Steps of the interview process
Each role to be filled requires different skill sets and experience levels, so the number of steps in the interview process will vary accordingly. Typically, the most common interview steps are as follows:
1. Initial screening interview
Most employers conduct preliminary interviews to vet selected applicants and ensure their skills are a strong enough match for the role. These initial screening interviews are kept short, generally a 15-20 minute phone interview, and aim to narrow down which candidates to invite to the official first interview round. If an organization is outsourcing recruiting to an agency, then an external recruiter will take over the initial screening interviews.
2. First interview
The first interview is usually a one-on-one interview with the applicant and hiring manager. Commonly, the first interview is in-person and on-site, but it can also be a telephone interview.

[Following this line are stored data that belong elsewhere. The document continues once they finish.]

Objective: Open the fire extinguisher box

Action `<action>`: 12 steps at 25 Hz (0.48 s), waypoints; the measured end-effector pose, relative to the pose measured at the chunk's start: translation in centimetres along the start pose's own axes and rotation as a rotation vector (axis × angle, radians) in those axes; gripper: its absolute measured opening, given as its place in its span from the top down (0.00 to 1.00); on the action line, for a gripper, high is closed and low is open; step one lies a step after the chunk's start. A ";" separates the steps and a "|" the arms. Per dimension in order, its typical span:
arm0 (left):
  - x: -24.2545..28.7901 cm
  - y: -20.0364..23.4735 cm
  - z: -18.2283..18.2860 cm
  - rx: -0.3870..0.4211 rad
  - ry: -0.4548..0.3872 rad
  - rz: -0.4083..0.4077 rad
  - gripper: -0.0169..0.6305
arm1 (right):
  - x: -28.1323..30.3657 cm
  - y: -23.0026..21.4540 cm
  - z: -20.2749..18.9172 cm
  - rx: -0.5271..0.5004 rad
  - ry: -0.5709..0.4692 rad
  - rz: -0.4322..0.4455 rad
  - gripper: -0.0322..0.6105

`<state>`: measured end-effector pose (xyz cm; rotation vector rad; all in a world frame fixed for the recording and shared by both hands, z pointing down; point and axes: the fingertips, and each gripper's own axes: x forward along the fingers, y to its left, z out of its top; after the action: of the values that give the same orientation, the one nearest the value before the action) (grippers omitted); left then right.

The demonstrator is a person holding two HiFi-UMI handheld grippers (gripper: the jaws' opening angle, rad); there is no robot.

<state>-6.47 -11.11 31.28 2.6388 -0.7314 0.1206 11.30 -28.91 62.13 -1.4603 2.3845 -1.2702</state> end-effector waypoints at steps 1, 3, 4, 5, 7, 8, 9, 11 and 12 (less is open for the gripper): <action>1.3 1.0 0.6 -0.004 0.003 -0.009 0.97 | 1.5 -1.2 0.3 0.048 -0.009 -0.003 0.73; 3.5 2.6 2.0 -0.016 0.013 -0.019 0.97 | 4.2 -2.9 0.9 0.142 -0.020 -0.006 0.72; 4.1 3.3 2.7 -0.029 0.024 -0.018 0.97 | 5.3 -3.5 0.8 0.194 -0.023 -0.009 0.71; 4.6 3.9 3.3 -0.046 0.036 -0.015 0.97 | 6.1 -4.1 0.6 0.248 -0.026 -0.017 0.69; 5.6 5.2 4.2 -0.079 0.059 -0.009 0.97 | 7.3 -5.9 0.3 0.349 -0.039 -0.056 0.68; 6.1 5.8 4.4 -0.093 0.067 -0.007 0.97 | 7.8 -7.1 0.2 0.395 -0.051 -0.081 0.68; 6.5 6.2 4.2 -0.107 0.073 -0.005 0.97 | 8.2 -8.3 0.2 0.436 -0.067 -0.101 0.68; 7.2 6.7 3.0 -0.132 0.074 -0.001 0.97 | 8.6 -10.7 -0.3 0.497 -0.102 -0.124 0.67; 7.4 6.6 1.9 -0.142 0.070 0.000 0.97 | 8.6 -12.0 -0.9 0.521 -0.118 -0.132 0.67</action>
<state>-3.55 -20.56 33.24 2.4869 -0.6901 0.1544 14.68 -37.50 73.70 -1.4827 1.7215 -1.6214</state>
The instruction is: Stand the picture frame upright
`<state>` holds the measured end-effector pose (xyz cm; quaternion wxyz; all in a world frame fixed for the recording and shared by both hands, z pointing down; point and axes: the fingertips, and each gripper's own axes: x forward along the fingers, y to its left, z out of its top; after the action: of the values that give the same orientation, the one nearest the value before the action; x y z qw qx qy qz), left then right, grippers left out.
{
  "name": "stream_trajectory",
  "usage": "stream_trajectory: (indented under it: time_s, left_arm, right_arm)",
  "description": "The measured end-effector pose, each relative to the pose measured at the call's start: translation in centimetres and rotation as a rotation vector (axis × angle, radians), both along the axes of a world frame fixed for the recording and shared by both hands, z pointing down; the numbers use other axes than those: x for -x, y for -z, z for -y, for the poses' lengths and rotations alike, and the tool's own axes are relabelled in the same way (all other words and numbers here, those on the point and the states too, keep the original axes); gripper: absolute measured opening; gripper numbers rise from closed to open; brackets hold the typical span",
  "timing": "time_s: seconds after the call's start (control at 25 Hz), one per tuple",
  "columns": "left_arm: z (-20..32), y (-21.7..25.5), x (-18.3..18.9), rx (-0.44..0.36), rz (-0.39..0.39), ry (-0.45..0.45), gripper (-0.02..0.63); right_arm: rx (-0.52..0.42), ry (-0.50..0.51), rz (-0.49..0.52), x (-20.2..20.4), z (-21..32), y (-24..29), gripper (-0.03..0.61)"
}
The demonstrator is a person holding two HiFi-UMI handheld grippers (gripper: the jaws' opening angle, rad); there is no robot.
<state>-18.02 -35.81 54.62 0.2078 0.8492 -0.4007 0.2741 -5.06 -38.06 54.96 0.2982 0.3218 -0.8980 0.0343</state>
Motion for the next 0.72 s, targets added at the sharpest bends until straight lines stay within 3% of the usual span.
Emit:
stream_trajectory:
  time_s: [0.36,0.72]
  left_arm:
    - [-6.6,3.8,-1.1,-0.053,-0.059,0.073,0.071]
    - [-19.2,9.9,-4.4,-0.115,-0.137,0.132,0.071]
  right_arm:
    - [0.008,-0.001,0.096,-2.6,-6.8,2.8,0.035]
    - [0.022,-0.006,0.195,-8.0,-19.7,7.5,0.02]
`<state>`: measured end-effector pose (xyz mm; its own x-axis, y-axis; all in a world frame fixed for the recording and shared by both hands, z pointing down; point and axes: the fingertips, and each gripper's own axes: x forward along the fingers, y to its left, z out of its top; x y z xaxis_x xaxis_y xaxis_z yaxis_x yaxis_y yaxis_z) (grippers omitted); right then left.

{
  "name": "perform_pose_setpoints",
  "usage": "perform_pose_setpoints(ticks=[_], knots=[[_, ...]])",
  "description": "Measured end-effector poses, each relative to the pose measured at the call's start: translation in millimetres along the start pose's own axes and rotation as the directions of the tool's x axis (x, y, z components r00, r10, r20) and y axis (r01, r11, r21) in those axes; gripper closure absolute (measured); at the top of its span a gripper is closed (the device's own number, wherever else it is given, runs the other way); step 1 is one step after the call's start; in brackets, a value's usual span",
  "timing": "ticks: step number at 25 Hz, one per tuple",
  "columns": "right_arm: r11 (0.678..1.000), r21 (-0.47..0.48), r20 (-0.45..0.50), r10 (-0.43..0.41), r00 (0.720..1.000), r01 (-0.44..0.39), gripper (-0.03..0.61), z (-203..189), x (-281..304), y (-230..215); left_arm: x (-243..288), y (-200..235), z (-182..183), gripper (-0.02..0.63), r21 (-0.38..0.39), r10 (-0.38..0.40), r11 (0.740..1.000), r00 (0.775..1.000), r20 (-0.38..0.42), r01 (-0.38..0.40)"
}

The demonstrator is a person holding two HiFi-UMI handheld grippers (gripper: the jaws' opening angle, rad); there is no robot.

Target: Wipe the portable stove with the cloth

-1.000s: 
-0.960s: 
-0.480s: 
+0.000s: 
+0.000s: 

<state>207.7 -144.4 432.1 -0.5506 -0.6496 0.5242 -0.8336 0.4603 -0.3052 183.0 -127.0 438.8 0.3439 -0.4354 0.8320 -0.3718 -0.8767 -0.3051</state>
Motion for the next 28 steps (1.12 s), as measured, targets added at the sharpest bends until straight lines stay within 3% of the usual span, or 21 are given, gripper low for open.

The most common questions asked in a first interview pertain to the qualifications a company is looking for in their optimal candidate. The interviewer will inquire about the applicant’s work history, experience, and skills to determine whether a candidate can do the job and fit in with the company culture.
3. Second interview
Candidates invited for a second interview are serious contenders for the role. Often this round is where candidates meet with different department heads and tour the workplace. In the second interview, the hiring manager from the first round might be present alongside someone who would directly work with the candidate.
Second round interview questions are a deep dive into the topics discussed in the first round. The interviewer will often focus on job-specific questions that require candidates to respond with detailed answers with specific examples of how their abilities will enable them to perform well in the role. Other kinds of second interview questions probe further into why the candidate wants the job and how much they know about or understand what the company does.
4. Third interview
Not all interview processes include the third interview, so what happens in this round might occur in the second interview. In some cases, the third interview takes place after a candidate has completed an assignment or might consist of a candidate presentation. If there is a third interview, the goal will be to go even deeper into a candidate’s ability and aptitude for the job and include behavioral and situational questions.
Behavioral questions ask candidates to recall an experience, explain how they handled it, and describe the outcome. They encourage candidates to share stories that detail where they excelled or struggled at past jobs. Situational questions present candidates with hypothetical situations and ask them how they would respond. These kinds of questions give insight into a candidate’s problem-solving skills and how they handle workplace conflict. Evaluating the answers to these questions will help shape the final candidate list.
5. The decision
The interview process is complete once an offer is made to a candidate. Some companies do a background check or contact references before sending an official offer letter. It’s common for candidates to first receive a verbal offer over the phone to make sure they are happy with the terms or identify areas that need negotiating.